A Case of Monkeypox-associated Encephalomyelitis—Colorado, July–August, 2022
Kelli Money1, Markus Hannan4, Elizabeth Kleiner5, Cindy Yuen5, Elizabeth Ferriman5, Elizabeth Matthews1, J. David Beckham2, Lakshmi Chauhan2, Amanda Piquet1, Kenneth Tyler3, Daniel Pastula1
1Neurology, 2Infectious Diseases, 3Neurology & Immunology-Microbiology, University of Colorado School of Medicine, 4Neurology, University of Colorado Health Memorial Hospital, 5University of Colorado Health Memorial Hospital
Objective:
Monkeypox virus (MPXV) disease was declared a public health emergency by the World Health Organization on July 23, 2022, making it imperative for neurologists to be aware of the potential neurologic implications of this outbreak. To aid in educating neurologists, we present a case of encephalomyelitis in the setting of confirmed MPXV infection.
Background:
MPXV is an orthopox virus in the Poxviridae family, which also includes variola virus (smallpox) and vaccina virus.
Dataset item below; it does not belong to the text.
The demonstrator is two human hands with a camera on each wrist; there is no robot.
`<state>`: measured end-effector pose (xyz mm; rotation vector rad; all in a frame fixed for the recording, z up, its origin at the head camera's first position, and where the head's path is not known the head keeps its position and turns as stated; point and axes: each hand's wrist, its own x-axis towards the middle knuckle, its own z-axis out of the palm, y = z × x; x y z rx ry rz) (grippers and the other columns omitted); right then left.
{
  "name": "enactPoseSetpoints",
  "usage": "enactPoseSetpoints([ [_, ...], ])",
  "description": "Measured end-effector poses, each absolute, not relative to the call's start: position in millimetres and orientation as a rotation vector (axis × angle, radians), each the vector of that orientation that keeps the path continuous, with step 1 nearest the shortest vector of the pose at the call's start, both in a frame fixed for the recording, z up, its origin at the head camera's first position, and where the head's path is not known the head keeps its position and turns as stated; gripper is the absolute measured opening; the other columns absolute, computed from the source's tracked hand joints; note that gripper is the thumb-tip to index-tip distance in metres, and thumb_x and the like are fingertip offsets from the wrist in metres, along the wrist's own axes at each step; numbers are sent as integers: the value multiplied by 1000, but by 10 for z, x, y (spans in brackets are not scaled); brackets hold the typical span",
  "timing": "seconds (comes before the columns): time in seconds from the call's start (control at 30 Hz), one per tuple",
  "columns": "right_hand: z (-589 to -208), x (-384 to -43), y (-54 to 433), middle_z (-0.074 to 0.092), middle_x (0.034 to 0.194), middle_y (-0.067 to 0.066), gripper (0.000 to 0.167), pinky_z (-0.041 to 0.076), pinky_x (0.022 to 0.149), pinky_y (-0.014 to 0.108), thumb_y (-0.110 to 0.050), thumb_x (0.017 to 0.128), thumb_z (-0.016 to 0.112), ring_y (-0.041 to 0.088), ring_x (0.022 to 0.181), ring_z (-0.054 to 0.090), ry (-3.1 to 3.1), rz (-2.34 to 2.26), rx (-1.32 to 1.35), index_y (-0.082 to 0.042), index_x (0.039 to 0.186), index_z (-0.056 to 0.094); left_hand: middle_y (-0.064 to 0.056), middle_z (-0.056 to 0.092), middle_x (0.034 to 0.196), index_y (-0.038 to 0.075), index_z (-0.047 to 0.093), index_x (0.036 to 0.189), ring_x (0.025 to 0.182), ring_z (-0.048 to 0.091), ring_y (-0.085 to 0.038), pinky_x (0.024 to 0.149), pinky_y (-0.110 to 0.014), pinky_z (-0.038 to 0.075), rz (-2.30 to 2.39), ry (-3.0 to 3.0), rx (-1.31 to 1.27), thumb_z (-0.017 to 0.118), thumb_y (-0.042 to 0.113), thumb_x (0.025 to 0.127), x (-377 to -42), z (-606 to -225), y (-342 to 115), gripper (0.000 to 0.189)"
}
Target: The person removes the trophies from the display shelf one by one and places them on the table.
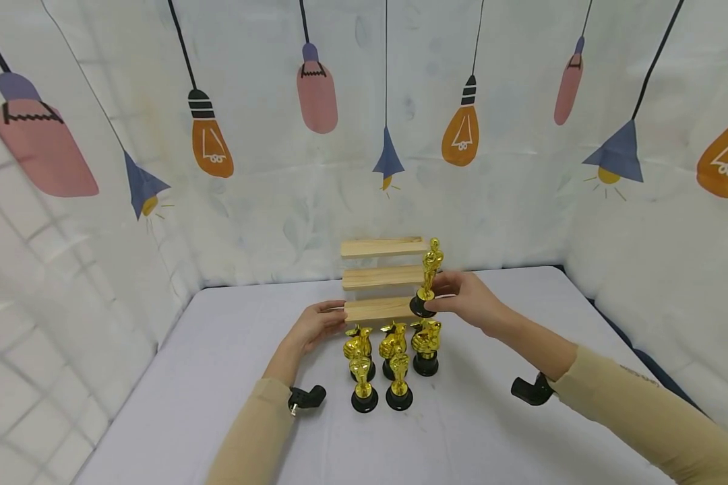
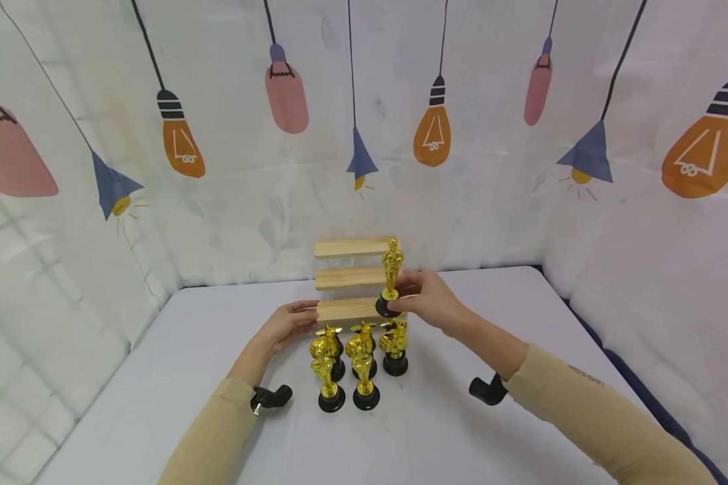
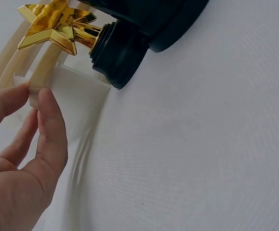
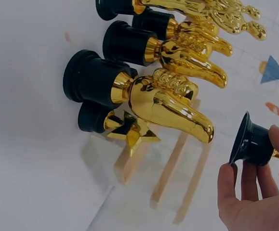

Prior to May 2022, MPXV was largely confined to Central and Western Africa apart from occasional travel-related cases. However, rapid spread within primarily LGBTQ social networks has created an unexpected pandemic. Occasional reports of encephalitis have been reported in endemic regions with little detail. However, there have been a few reports worldwide of fatal encephalitis in presumed immunocompetent adults in the current pandemic as well as suspected secondary autoimmune encephalomyelitis as reported here.
Results:
A presumed immunocompetent, healthy, gay man in his 30s developed a febrile illness with a diffuse, itchy, vesiculopapular rash followed by progressive left upper and lower extremity weakness/numbness, urinary retention, headache, and intermittent priapism. CSF demonstrated a lymphocytic pleocytosis with elevated protein. Serum HIV antibody and nucleic acid tests were negative. Serum anti-MOG and AQP-4 antibody tests were negative. MRI brain showed multifocal T2/FLAIR subcortical, caudate, thalamic, splenium, and pontine lesions (some of which were partially enhancing). MRI spine showed a longitudinally-extensive, partially enhancing central cord T2 lesion from the cervical cord to conus. MPXV nucleic acid was confirmed from skin lesions but was not present in CSF. His symptoms gradually improved with oral tecovirimat and immunotherapy for suspected para-infectious autoimmune encephalomyelitis.
Conclusions:
MPXV can cause central nervous system disease, whether by direct viral invasion or a para-infectious autoimmune process. With prompt recognition and appropriate treatment, recovery can be achieved.